Se toda esta dinâmica é equacionada num desporto dito "masculino" e, como tal, a questão aqui imposta é a homossexualidade masculina, Fuera de Juego questiona ainda esta expressão de sexualidade no campo feminino ou, por outras palavras, este documentário levanta ainda a questão através da exibição de pequenos elementos ou pensamentos que demonstram que num desporto dito "para homens", a descriminação já se encontra presente quando disputado por mulheres e, sobretudo, se estas se assumirem também como homossexuais estando, dessa forma sujeitas a uma pressão e violência (pelo menos) verbal e psicológica dupla ao serem vistas como "invasoras" de um desporto masculino e ainda pela sua expressão sexual "não dominante".
Se Fuera de Juego revela que a realidade é ainda negra apesar dos enormes progressos que lentamente - muito lentamente - se têm vindo a registar na área desportiva, não deixa de ser uma realidade que o efeito tabu já foi levantado e que os assuntos começam a ser discutidos ainda que com a resistência de muitos dos ditos "poderes instalados". No entanto, tem sido através da constante acção de muitos atletas e de muitas organizações e associações que consciencializam para a aceitação dessa diferença que a temática da homossexualidade no desporto, ainda que não total e livremente debatida, seja já encarada como uma realidade e um elemento presente na vida de muitos.

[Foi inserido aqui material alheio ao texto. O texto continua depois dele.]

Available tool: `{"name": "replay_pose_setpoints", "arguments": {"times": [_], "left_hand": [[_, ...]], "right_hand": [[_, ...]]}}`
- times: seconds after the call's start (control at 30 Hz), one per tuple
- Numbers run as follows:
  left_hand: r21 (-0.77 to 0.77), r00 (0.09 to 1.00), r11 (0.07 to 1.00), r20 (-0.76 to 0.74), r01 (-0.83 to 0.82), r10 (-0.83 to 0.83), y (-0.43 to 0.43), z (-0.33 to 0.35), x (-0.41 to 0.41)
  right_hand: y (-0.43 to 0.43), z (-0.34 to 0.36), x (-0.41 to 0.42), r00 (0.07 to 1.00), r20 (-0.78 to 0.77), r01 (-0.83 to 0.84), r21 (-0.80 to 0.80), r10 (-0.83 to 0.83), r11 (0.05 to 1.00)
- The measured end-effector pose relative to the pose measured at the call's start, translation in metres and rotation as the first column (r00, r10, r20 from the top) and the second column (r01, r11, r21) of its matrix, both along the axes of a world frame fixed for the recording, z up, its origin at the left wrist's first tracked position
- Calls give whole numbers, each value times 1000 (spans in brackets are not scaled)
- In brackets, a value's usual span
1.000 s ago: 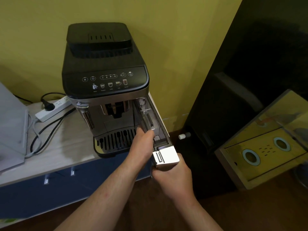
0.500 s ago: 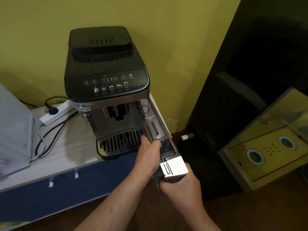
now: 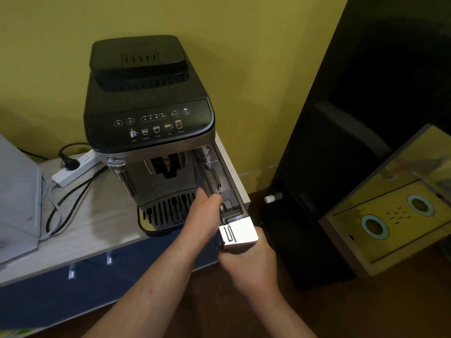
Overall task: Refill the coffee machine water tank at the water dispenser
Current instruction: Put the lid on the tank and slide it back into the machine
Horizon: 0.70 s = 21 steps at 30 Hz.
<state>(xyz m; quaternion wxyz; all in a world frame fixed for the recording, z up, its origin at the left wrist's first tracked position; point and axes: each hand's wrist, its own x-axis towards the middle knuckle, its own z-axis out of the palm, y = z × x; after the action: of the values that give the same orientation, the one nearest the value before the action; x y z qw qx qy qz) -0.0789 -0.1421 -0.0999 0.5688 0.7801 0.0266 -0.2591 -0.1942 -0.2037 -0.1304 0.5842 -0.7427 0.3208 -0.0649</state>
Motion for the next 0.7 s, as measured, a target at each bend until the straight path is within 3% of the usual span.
{"name": "replay_pose_setpoints", "arguments": {"times": [0.3,0.7], "left_hand": [[4,1000,1000,23,6,-6,1,-3,0],[37,1000,999,21,3,-4,-2,-2,6]], "right_hand": [[4,-4,-1,999,-27,18,-17,-18,1000],[-20,3,6,982,-65,-182,-37,179,983]]}}
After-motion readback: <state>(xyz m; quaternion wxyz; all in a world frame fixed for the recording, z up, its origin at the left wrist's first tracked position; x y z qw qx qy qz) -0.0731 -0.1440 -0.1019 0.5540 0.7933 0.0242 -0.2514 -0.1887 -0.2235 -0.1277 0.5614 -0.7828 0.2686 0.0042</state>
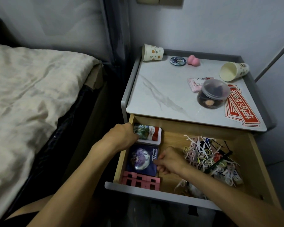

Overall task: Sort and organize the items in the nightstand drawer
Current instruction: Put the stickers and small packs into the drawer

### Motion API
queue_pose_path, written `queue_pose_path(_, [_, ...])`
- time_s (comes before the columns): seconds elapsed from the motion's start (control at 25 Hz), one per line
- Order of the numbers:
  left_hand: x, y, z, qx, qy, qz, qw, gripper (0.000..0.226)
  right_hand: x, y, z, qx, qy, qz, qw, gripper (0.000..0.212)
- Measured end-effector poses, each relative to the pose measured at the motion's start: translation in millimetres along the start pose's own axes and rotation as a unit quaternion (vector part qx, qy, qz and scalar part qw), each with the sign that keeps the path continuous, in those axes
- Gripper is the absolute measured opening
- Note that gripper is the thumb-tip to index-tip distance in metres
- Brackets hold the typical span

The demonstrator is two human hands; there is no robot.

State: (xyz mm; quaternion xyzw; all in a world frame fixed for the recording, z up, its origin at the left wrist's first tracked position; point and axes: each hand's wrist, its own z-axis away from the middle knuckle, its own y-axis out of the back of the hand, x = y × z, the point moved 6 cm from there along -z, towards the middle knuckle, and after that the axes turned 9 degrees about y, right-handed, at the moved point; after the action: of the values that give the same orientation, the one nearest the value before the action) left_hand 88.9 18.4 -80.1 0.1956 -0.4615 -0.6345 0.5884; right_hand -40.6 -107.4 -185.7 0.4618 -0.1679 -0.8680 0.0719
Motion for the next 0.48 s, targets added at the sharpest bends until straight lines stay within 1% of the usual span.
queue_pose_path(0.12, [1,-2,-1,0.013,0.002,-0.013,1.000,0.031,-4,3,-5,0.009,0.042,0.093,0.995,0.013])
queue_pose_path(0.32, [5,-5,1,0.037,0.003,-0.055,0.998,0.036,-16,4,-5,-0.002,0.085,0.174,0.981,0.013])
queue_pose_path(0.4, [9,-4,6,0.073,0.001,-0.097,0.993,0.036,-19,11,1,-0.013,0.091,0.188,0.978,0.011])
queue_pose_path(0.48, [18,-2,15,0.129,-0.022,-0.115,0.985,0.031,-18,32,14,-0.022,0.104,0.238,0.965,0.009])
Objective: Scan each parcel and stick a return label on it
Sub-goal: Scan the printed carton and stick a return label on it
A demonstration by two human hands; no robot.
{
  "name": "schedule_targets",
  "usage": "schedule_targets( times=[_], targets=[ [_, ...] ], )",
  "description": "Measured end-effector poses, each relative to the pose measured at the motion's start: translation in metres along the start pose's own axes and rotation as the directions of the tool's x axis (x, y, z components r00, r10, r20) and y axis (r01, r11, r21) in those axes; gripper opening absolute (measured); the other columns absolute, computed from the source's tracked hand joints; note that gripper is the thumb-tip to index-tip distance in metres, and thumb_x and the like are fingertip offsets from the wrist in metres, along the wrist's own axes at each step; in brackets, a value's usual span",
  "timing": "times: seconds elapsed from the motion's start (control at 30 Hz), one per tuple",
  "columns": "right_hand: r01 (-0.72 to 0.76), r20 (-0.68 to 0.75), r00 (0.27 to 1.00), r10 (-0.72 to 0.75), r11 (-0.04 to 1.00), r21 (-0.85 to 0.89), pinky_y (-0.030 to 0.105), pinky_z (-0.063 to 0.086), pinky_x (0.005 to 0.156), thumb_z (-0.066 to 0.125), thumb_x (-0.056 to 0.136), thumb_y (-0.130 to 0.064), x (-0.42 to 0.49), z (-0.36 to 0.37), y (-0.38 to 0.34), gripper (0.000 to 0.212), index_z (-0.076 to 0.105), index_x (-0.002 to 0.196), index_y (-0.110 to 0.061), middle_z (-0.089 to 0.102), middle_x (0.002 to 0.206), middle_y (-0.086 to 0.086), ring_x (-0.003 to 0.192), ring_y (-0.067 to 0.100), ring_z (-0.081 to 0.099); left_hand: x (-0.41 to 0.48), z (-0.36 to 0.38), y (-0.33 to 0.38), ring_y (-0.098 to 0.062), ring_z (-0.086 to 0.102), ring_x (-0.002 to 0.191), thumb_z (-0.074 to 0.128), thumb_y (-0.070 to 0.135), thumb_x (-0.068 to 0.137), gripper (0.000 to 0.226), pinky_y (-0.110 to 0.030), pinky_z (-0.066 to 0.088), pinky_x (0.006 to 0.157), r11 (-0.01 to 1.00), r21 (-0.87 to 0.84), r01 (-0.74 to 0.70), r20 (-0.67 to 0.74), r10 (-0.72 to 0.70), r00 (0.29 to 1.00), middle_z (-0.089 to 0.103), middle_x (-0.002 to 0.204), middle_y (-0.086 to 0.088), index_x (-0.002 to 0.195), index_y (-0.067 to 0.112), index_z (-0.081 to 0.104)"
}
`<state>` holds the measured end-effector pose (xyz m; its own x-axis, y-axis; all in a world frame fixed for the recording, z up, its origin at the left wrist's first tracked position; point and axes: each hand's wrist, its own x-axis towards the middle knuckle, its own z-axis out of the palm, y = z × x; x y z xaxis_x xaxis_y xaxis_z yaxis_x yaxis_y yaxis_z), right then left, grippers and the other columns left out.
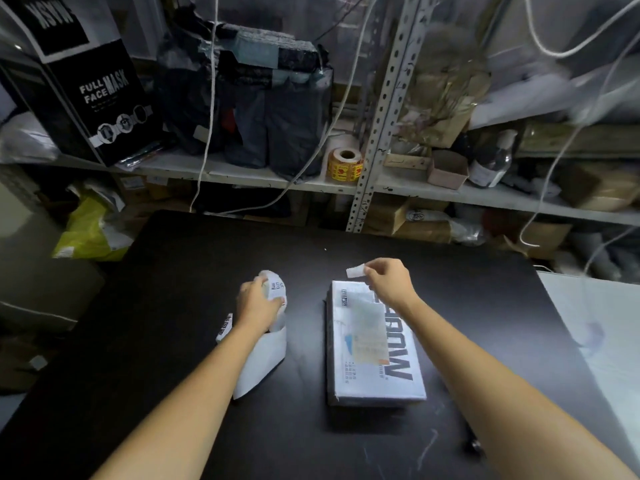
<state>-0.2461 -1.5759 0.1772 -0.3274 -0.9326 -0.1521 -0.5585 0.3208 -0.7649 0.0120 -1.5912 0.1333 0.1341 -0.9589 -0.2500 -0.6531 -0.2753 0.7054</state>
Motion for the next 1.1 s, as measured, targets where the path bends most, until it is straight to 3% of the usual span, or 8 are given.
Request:
schedule_targets(
  times=[0.2, 0.4, 0.47, 0.63, 0.77, 0.83, 0.93, 1.1],
  targets=[
    [-0.085, 0.001, 0.996, 0.085, 0.996, -0.039, 0.029, 0.054, 0.086, 0.068, 0.091, -0.020, -0.026, -0.038, 0.026, 0.029, 0.070, 0.117, -0.007, 0.069, 0.114, 0.006, 0.100, 0.017, 0.065, -0.012, 0.018, 0.044, -0.035, 0.057, 0.104, 0.060, 0.031, 0.087, 0.029, -0.038, 0.049, 0.084, 0.962, 0.246, -0.118, -0.051, 0.134, 0.990, 0.058, 0.116, -0.013, 0.110, 0.013, 0.061],
    [-0.178, -0.007, 0.984, 0.180, 0.980, 0.087, 0.045, 0.057, 0.090, 0.063, 0.085, -0.028, -0.050, -0.052, 0.048, 0.027, 0.074, 0.092, -0.004, 0.074, 0.095, 0.009, 0.084, 0.022, 0.069, -0.038, 0.057, 0.041, -0.025, 0.060, 0.086, 0.052, 0.036, 0.086, 0.016, -0.034, 0.052, 0.078, 0.968, 0.215, -0.131, 0.203, 0.087, 0.975, 0.067, 0.096, 0.000, 0.088, 0.023, 0.061],
    [-0.212, -0.015, 0.976, 0.217, 0.963, 0.169, 0.049, 0.056, 0.087, 0.055, 0.084, -0.035, -0.056, -0.052, 0.058, 0.043, 0.069, 0.090, 0.006, 0.070, 0.086, 0.010, 0.072, 0.023, 0.063, -0.048, 0.071, 0.030, -0.019, 0.058, 0.085, 0.057, 0.037, 0.085, 0.014, -0.031, 0.049, 0.074, 0.974, 0.182, -0.132, 0.239, 0.087, 0.967, 0.065, 0.097, 0.007, 0.093, 0.025, 0.060],
    [-0.209, -0.041, 0.974, 0.222, 0.957, 0.203, 0.037, 0.061, 0.077, 0.059, 0.088, -0.006, -0.072, -0.051, 0.082, 0.012, 0.070, 0.094, -0.007, 0.072, 0.086, 0.007, 0.072, 0.019, 0.068, -0.073, 0.097, 0.013, -0.015, 0.061, 0.094, 0.070, 0.031, 0.084, 0.037, -0.032, 0.052, 0.082, 0.997, -0.021, -0.079, 0.358, 0.081, 0.930, 0.063, 0.107, 0.006, 0.115, 0.026, 0.050],
    [-0.251, 0.059, 0.968, 0.244, 0.928, 0.275, 0.035, 0.060, 0.075, 0.062, 0.087, 0.003, -0.086, -0.046, 0.099, 0.038, 0.052, 0.116, -0.020, 0.064, 0.085, 0.004, 0.075, 0.019, 0.068, -0.094, 0.104, -0.003, 0.001, 0.057, 0.085, 0.074, 0.021, 0.083, 0.054, -0.023, 0.048, 0.072, 0.991, -0.135, 0.010, 0.359, 0.040, 0.932, 0.061, 0.111, 0.007, 0.131, 0.021, 0.048],
    [-0.262, 0.093, 0.965, 0.245, 0.914, 0.309, 0.040, 0.061, 0.077, 0.060, 0.087, 0.006, -0.092, -0.044, 0.108, 0.023, 0.062, 0.107, -0.007, 0.064, 0.082, 0.005, 0.073, 0.023, 0.068, -0.104, 0.105, -0.008, 0.007, 0.054, 0.082, 0.075, 0.024, 0.084, 0.055, -0.021, 0.047, 0.067, 0.987, -0.160, 0.032, 0.331, 0.023, 0.943, 0.059, 0.105, 0.009, 0.132, 0.022, 0.049],
    [-0.264, 0.120, 0.964, 0.237, 0.896, 0.356, 0.037, 0.062, 0.067, 0.058, 0.090, 0.004, -0.102, -0.043, 0.115, 0.010, 0.065, 0.085, -0.001, 0.066, 0.082, 0.012, 0.065, 0.023, 0.067, -0.109, 0.108, -0.009, -0.008, 0.061, 0.090, 0.076, 0.024, 0.083, 0.053, -0.029, 0.052, 0.077, 0.988, -0.153, 0.037, 0.271, 0.006, 0.962, 0.064, 0.111, 0.001, 0.131, 0.021, 0.053],
    [-0.276, 0.125, 0.961, 0.247, 0.865, 0.419, 0.042, 0.060, 0.066, 0.060, 0.092, -0.003, -0.111, -0.042, 0.117, 0.006, 0.062, 0.086, -0.002, 0.072, 0.086, 0.013, 0.067, 0.027, 0.068, -0.105, 0.111, -0.007, -0.025, 0.063, 0.100, 0.076, 0.017, 0.083, 0.050, -0.049, 0.055, 0.089, 0.977, -0.187, 0.099, 0.288, -0.042, 0.957, 0.063, 0.105, -0.003, 0.127, 0.021, 0.054]
  ],
)
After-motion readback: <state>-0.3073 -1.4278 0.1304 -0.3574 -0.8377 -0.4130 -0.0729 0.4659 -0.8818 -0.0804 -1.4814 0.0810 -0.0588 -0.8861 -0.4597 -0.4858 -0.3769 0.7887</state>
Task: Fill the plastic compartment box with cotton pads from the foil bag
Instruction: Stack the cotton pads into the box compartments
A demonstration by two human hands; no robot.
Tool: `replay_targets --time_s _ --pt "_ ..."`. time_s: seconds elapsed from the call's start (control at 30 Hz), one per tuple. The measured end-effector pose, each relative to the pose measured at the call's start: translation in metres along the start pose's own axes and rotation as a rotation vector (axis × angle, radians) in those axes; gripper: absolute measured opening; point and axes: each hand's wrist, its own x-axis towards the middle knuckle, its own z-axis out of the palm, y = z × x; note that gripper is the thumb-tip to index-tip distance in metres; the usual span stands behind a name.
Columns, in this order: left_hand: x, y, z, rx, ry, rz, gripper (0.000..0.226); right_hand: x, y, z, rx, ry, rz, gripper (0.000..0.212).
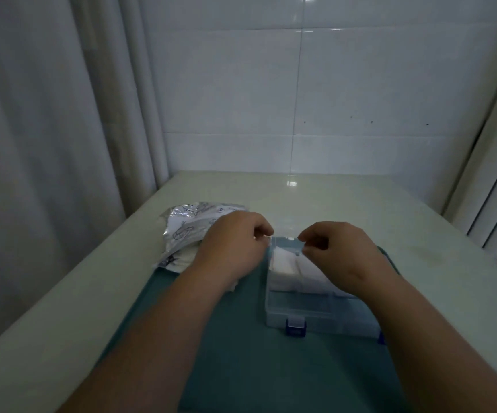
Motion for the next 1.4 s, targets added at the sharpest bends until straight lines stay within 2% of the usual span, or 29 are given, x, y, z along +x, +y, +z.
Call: replay_targets --time_s 0.17,0.3,0.4,0.47,0.7,0.83,1.0,1.17,1.27,1.4 --pt "-0.009 -0.025 -0.02 0.049 0.05 -0.084 0.033 -0.004 -0.009 0.008 0.035 -0.019 -0.029 0.026" --pt "-0.024 -0.039 -0.019 0.178 0.095 -0.108 0.032 -0.006 -0.012 0.013 0.048 -0.044 -0.045 0.027" --pt "-0.024 -0.044 -0.016 0.31 0.059 -0.068 0.034 -0.005 -0.011 0.014 0.054 -0.047 -0.048 0.026" --pt "-0.024 -0.047 -0.015 0.369 0.015 -0.056 0.043 -0.004 -0.01 0.013 0.058 -0.047 -0.051 0.027" --pt "-0.022 -0.051 -0.012 0.437 0.013 -0.017 0.066 -0.004 -0.01 0.012 0.053 -0.038 -0.058 0.026" --pt "-0.022 -0.051 -0.008 0.51 -0.019 -0.029 0.07 -0.005 -0.011 0.012 0.039 -0.032 -0.066 0.027" --pt "-0.022 -0.053 -0.006 0.561 -0.026 -0.053 0.064 -0.005 -0.011 0.013 0.039 -0.038 -0.074 0.028" --pt "-0.022 -0.049 -0.009 0.591 0.066 0.008 0.027 -0.005 -0.01 0.013 0.053 -0.039 -0.071 0.028" --pt "-0.024 -0.045 -0.013 0.645 0.056 0.056 0.017 -0.005 -0.01 0.012 0.057 -0.036 -0.07 0.028" --pt "-0.026 -0.039 -0.014 0.47 0.04 0.09 0.014 -0.006 -0.01 0.012 0.077 -0.041 -0.073 0.027"
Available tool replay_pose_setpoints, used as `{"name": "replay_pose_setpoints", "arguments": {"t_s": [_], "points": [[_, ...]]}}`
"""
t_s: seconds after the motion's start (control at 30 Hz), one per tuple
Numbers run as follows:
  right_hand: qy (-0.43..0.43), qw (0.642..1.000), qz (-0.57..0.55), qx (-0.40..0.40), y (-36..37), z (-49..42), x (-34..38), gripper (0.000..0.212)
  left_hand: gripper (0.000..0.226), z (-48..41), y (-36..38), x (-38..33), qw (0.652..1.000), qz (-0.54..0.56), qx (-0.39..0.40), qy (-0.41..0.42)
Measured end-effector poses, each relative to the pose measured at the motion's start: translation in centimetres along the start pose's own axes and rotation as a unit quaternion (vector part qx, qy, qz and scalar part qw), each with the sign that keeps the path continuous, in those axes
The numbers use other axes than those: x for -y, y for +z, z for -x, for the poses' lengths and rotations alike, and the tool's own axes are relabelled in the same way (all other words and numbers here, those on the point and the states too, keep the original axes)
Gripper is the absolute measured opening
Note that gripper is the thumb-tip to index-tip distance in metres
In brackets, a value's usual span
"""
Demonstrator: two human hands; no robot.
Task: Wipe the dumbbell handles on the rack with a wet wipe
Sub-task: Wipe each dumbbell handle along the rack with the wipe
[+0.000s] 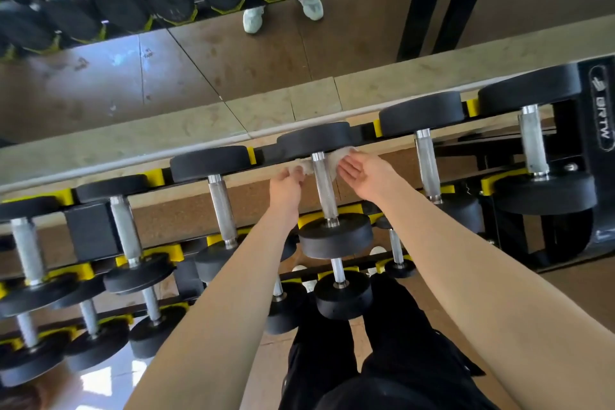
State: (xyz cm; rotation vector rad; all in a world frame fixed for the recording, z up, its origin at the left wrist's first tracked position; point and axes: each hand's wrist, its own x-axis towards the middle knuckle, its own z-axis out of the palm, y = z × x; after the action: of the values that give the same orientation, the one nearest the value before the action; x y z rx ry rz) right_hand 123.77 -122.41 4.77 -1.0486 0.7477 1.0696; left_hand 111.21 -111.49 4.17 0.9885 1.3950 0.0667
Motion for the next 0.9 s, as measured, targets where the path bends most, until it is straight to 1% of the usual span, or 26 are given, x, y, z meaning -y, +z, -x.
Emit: {"name": "replay_pose_setpoints", "arguments": {"t_s": [0.07,0.13,0.2,0.3,0.37,0.4,0.47,0.53,0.6,0.67,0.7,0.8,0.87,0.9], "points": [[0.012,0.998,0.064,0.019,1.0,0.3,-1.1,0.018,0.017,-0.1,-1.2,-0.5,0.997,0.08,-0.007,-0.016],[0.011,0.995,0.103,0.015,1.6,0.5,-1.5,0.023,0.016,0.1,-2.0,-0.3,0.99,0.142,0.005,-0.011],[0.003,0.997,0.075,0.002,1.3,0.6,-1.1,0.026,0.011,0.5,-2.0,0.0,0.989,0.144,0.021,-0.008],[-0.02,1.0,-0.007,-0.022,-0.1,0.7,0.0,0.031,0.02,0.9,-0.4,-0.1,0.992,0.112,0.051,-0.033],[-0.032,0.999,-0.008,-0.032,-1.0,0.9,0.0,0.031,0.024,1.0,0.4,-0.4,0.988,0.13,0.052,-0.061],[-0.037,0.999,0.014,-0.022,-1.0,1.2,-0.3,0.031,0.026,0.9,0.2,-0.6,0.985,0.148,0.053,-0.071],[-0.043,0.995,0.091,0.006,-0.9,1.5,-1.3,0.027,0.025,0.9,-0.6,-0.6,0.978,0.186,0.066,-0.065],[-0.058,0.984,0.164,0.023,-0.5,2.0,-2.5,0.023,0.024,1.4,-2.3,-0.7,0.967,0.232,0.095,-0.042],[-0.086,0.973,0.211,0.013,-0.4,2.6,-3.4,0.023,0.024,2.4,-4.2,-0.8,0.96,0.252,0.125,-0.009],[-0.127,0.956,0.264,0.006,-0.7,3.8,-3.8,0.023,0.025,3.6,-5.4,-0.9,0.954,0.257,0.153,0.017],[-0.142,0.947,0.287,0.019,-0.9,4.7,-4.0,0.024,0.026,4.1,-5.7,-0.8,0.952,0.254,0.17,0.026],[-0.128,0.941,0.29,0.116,-2.0,8.3,-4.8,0.034,0.033,6.1,-5.6,-0.2,0.946,0.232,0.226,0.033],[-0.12,0.941,0.281,0.143,-3.0,10.4,-5.2,0.037,0.031,7.7,-4.4,0.5,0.951,0.171,0.253,0.056],[-0.12,0.944,0.272,0.145,-3.7,11.2,-5.3,0.035,0.026,8.8,-3.5,0.9,0.957,0.123,0.251,0.073]]}}
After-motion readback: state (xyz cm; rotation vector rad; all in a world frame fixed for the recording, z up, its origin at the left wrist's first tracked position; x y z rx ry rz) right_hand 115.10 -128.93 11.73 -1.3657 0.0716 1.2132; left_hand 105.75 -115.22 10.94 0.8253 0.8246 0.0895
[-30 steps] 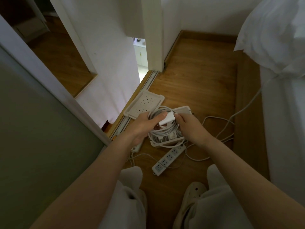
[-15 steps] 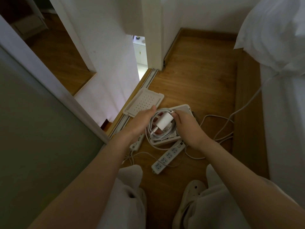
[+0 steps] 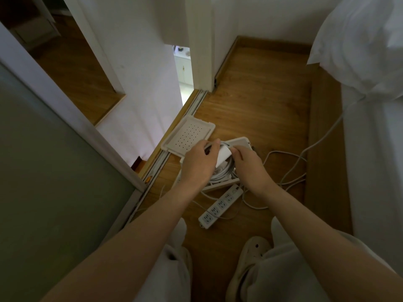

Quanto a esta documentário enquanto uma peça cinematográfica, aquilo que lhe falta não é tanto a abordagem a esta temática, sempre importante e muito pertinente, mas sim o facto das entrevistas ou mesmo das abordagens à homossexualidade dos atletas não ser levada mais a fundo explanando - para o espectador - através de momentos e experiências de muitos que pudessem estar dispostos a falar na primeira pessoa. Porque um documentário não pode ser apenas a documentação dos factos mas sim os relatos que humanizam as histórias, as experiências, os traumas e a própria violência a que muitos foram sujeitos. Importante enquanto peça cinematográfica que aborde esta questão - talvez - pela primeira vez mas ainda assim apenas um projecto embrião para um assunto que terá certamente ainda muito por abordar e explorar... Talvez a partir daqui exista a vontade de muitos - ou de apenas alguns - em começar a encará-lo como algo realmente relevante (e não apenas "existente") e, como tal, necessário de ser discutido e debatido. Ao realizador Richard Zubelzu os parabéns pela iniciativa e pela coragem de finalmente trazer esta temática à atenção do público.